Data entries
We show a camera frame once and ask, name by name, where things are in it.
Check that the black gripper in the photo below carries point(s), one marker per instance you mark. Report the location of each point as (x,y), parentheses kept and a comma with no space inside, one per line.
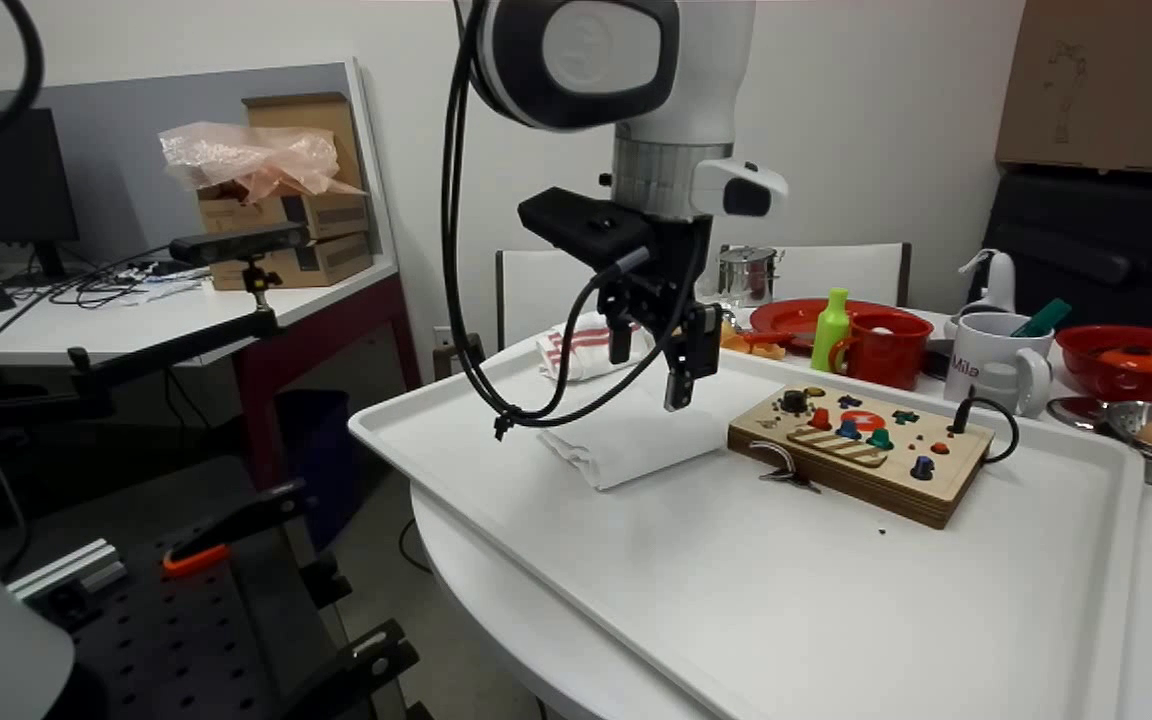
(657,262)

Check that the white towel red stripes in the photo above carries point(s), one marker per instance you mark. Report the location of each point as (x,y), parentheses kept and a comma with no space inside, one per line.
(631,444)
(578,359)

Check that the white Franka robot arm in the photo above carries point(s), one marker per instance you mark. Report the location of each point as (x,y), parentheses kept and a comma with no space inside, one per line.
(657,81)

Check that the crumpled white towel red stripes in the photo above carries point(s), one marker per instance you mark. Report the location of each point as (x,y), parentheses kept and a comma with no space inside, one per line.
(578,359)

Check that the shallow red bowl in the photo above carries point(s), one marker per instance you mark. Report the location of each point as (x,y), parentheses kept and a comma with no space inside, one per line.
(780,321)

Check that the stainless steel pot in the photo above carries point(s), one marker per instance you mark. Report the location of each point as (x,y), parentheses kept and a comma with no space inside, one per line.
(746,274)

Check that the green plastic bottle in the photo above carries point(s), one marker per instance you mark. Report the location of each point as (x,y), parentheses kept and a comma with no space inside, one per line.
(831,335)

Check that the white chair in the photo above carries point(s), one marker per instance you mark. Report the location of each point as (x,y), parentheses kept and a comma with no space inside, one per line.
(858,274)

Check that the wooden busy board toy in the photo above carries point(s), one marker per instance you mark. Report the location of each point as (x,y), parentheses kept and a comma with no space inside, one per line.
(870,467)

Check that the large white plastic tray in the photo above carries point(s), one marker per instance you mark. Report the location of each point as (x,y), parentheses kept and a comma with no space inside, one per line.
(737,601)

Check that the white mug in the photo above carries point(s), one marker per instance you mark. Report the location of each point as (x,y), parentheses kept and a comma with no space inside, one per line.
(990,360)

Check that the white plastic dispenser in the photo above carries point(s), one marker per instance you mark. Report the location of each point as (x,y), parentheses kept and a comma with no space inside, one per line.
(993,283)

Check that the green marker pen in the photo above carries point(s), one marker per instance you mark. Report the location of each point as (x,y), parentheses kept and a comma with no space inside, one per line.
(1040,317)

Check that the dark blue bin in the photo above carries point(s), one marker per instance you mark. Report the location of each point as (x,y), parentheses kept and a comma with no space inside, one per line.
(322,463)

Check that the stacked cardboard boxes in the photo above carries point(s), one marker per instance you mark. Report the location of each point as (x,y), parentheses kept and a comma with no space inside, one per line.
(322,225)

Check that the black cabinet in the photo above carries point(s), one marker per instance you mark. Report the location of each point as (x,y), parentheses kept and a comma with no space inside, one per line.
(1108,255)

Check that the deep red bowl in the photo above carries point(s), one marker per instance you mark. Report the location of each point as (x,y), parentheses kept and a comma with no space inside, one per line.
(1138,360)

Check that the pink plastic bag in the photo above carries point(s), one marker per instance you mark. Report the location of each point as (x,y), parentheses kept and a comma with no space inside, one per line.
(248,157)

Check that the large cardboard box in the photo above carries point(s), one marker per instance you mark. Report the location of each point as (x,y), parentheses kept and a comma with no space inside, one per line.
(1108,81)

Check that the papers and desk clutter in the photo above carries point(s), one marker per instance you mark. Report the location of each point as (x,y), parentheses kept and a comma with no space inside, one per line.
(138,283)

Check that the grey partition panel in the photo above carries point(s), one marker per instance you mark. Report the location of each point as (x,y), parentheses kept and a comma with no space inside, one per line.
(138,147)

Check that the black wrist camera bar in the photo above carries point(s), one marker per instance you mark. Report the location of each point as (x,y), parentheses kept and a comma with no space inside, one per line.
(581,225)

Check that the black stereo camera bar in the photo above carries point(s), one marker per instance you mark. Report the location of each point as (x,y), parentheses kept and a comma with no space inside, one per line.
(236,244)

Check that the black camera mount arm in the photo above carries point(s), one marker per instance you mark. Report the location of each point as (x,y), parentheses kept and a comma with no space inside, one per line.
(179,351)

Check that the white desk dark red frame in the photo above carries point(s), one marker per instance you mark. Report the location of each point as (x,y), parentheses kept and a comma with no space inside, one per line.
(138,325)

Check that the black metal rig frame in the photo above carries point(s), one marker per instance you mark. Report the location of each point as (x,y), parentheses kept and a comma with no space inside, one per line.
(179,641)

### PROBLEM DETAILS
Would you give the records again exactly, dropping the pictures?

### SOLUTION TO THE PROBLEM
We show a camera frame once and ask, name by name, where things are in it.
Check that the black gripper in the photo below carries point(s), one marker per instance you mark. Report the location of each point as (x,y), parentheses kept and a comma with no space inside, one per line.
(657,262)

Check that the white towel red stripes in the photo above carries point(s), one marker per instance you mark. Report the location of each point as (x,y), parentheses kept and a comma with no space inside, one per line.
(631,444)
(578,359)

Check that the white Franka robot arm in the photo above carries point(s), one marker per instance you mark. Report the location of each point as (x,y), parentheses kept and a comma with no space inside, one per line.
(657,81)

Check that the crumpled white towel red stripes in the photo above carries point(s), one marker per instance you mark. Report the location of each point as (x,y), parentheses kept and a comma with no space inside, one per line.
(578,359)

Check that the shallow red bowl in the photo above carries point(s), one marker per instance you mark. Report the location of each point as (x,y), parentheses kept and a comma with no space inside, one per line.
(780,321)

Check that the stainless steel pot in the photo above carries point(s), one marker per instance you mark. Report the location of each point as (x,y), parentheses kept and a comma with no space inside, one per line.
(746,274)

Check that the green plastic bottle in the photo above carries point(s), one marker per instance you mark. Report the location of each point as (x,y), parentheses kept and a comma with no space inside, one per line.
(831,335)

Check that the white chair in the photo above carries point(s), one marker per instance you mark. Report the location of each point as (x,y), parentheses kept and a comma with no space inside, one per line.
(858,274)

Check that the wooden busy board toy in the photo above carries point(s), one marker per instance you mark. Report the location of each point as (x,y), parentheses kept and a comma with no space inside, one per line.
(870,467)

Check that the large white plastic tray in the photo above carries point(s), one marker per instance you mark. Report the location of each point as (x,y), parentheses kept and a comma with no space inside, one per line.
(737,601)

Check that the white mug in the photo above carries point(s), one marker per instance you mark. Report the location of each point as (x,y), parentheses kept and a comma with no space inside, one per line.
(990,360)

Check that the white plastic dispenser in the photo above carries point(s), one marker per instance you mark. Report the location of each point as (x,y), parentheses kept and a comma with no space inside, one per line.
(993,283)

Check that the green marker pen in the photo above carries point(s), one marker per instance you mark. Report the location of each point as (x,y), parentheses kept and a comma with no space inside, one per line.
(1040,317)

Check that the dark blue bin in the photo above carries point(s), one marker per instance you mark. Report the location of each point as (x,y), parentheses kept and a comma with no space inside, one per line.
(322,463)

Check that the stacked cardboard boxes in the photo above carries point(s), one marker per instance you mark. Report the location of each point as (x,y), parentheses kept and a comma with no space inside, one per line.
(322,225)

Check that the black cabinet in the photo above carries point(s), one marker per instance you mark. Report the location of each point as (x,y), parentheses kept and a comma with no space inside, one per line.
(1108,255)

Check that the deep red bowl in the photo above carries point(s), one marker per instance you mark. Report the location of each point as (x,y), parentheses kept and a comma with no space inside, one per line.
(1138,360)

Check that the pink plastic bag in the photo above carries point(s), one marker per instance you mark. Report the location of each point as (x,y), parentheses kept and a comma with no space inside, one per line.
(248,157)

Check that the large cardboard box in the photo above carries point(s), one marker per instance you mark. Report the location of each point as (x,y), parentheses kept and a comma with no space inside, one per line.
(1108,81)

Check that the papers and desk clutter in the photo above carries point(s), one marker per instance you mark. Report the location of each point as (x,y), parentheses kept and a comma with no space inside, one per line.
(138,283)

Check that the grey partition panel in the photo above carries point(s), one marker per instance you mark. Report the location of each point as (x,y), parentheses kept and a comma with no space inside, one per line.
(138,147)

Check that the black wrist camera bar in the photo above carries point(s), one marker per instance you mark. Report the location of each point as (x,y), parentheses kept and a comma with no space inside, one per line.
(581,225)

Check that the black stereo camera bar in the photo above carries point(s), one marker per instance you mark. Report the location of each point as (x,y), parentheses kept and a comma with no space inside, one per line.
(236,244)

Check that the black camera mount arm in the photo above carries point(s), one marker per instance you mark. Report the location of each point as (x,y), parentheses kept and a comma with no space inside, one per line.
(179,351)

Check that the white desk dark red frame in the photo above carries point(s), one marker per instance you mark. Report the location of each point as (x,y), parentheses kept and a comma with no space inside, one per line.
(138,325)

Check that the black metal rig frame in the photo above carries point(s), one marker per instance you mark. Report the location of each point as (x,y), parentheses kept and a comma with no space inside, one per line.
(179,641)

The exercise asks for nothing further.